As far as we know, no other CPU out there can do that. The current “Cascade Lake” and “Cooper Lake” Xeon SP processors have 46-bit physical addressing (64 TB) and 48-bit virtual addressing (256 TB) – and the value of the latter is questionable. Intel’s Xeon SPs have more than just one memory bottleneck, but three: too few memory controllers, which limits both memory capacity and memory bandwidth at the socket level, and memory addressability, which limits the capacity (and therefore the bandwidth) across multiple sockets in a shared memory system using either symmetric multiprocessing (SMP) or non-uniform memory access (NUMA) clustering.

We hinted at the memory clustering technology that is at the heart of the Power10 architecture – what IBM calls “memory inception” and what we are calling a “memory area network” in our initial coverage several weeks ago in our review of the Power10 presentation at the Hot Chips 32 event. We promised to circle back and get into the details of the Power10 memory architecture and its massively scalable shared memory features, and talk about the ramifications it could have on enterprise, cloud, hyperscaler, HPC, and AI computing individually and as a group. This could be a game changer for IBM, if not amongst the hyperscalers then for its own IBM Cloud if it really believes in its own technology as it should.

Thanks For The Memory

We will take this step by step, because this is fun if you like system architecture. (And we do here at The Next Platform.)

As we have pointed out before when talking about the still-not-seen experimental Power9’ “Axone” processor, back in October 2019, and the hints about the design of the Power10 processor we got from an in-depth interview with Starke, back in August 2019, the shift from dedicated DDR4 memory controllers to Serdes-based, high speed differential signaling mixed with buffer chips on memory modules that can be taught to speak DDR4, DDR5, GDDR6, 3D XPoint, or whatever, is an important shift in system design and one that we think, ultimately, the entire industry will get behind eventually. The flexibility and composability benefits that Big Blue will be demonstrating with Power10 systems are just too big to be denied or ignored.

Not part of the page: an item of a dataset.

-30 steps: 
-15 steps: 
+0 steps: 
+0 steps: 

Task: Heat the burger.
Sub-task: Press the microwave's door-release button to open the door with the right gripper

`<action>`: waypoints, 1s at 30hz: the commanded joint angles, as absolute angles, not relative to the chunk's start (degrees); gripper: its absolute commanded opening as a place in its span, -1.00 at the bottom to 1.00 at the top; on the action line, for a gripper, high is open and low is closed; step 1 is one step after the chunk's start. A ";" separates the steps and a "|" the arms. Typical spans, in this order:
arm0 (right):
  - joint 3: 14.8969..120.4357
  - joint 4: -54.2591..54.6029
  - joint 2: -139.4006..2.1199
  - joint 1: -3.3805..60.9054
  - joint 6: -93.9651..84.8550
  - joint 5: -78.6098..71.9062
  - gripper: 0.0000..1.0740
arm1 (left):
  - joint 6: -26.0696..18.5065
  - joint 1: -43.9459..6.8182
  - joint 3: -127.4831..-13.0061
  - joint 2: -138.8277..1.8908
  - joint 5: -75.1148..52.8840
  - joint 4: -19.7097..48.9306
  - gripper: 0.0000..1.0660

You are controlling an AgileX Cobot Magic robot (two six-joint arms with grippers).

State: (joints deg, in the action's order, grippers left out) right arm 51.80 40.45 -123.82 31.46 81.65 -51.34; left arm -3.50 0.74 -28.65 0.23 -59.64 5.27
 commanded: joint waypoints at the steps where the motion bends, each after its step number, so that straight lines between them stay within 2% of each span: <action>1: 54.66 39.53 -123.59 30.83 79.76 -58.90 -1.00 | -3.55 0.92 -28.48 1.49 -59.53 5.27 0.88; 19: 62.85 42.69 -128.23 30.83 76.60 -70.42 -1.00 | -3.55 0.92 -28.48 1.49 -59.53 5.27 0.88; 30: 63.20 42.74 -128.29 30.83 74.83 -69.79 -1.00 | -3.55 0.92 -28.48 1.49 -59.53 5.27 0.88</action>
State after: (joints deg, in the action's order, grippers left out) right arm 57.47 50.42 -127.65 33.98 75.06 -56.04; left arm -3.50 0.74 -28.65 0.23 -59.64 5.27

Let’s take a look at the OpenCAPI Memory Interface, or OMI, and the PowerAXON I/O interfaces, formerly known by the code-name “BlueLink” on the Power8 and Power9 processors. Examine below:

From the old roadmaps that we saw in recent years, it looked like IBM was planning to support 32 Gb/sec and 50 Gb/sec speeds on the next-generation BlueLink ports on the Power10 chips, up from 25 Gb/sec on Power8 and Power9. Our guess is that this would be done mostly through the addition of PAM-4 pulse amplitude modulation encoding on 16 GHz and 25 GHz SerDes. PAM-4 encoding is being done on switch ASICs to double up the bandwidth per clock on those ASICs. (Non-zero return, or NRZ, encoding used for various network transports can put one bit inside a signal, but PAM-4 can do two bit per signal.)

From the chart above, it sure looks like IBM just went with 32 Gb/sec signaling across the board, probably just using 16 GHz native signaling it already had in the Power8, Power9, and Power9’ chips for the NUMA interconnects and adding PAM-4 encoding to it. The expected upgrade to BlueLink running at 50 GHz and delivering 50 Gb/sec (25 GHz plus PAM-4 encoding) did not happen, apparently, and we think after IBM went back to the drawing board and very likely after it was clear that Nvidia and IBM were not going to win the two big exascale supercomputer deals in the United States, it just dropped all of the signaling back to 16 GHz with PAM-4. NVLink 3.0, as we have talked about recently in our overview of the “Ampere” A100 GPU architecture, runs at 25 GHz with PAM-4 encoding to yield 50 GB/sec of bandwidth across four ports.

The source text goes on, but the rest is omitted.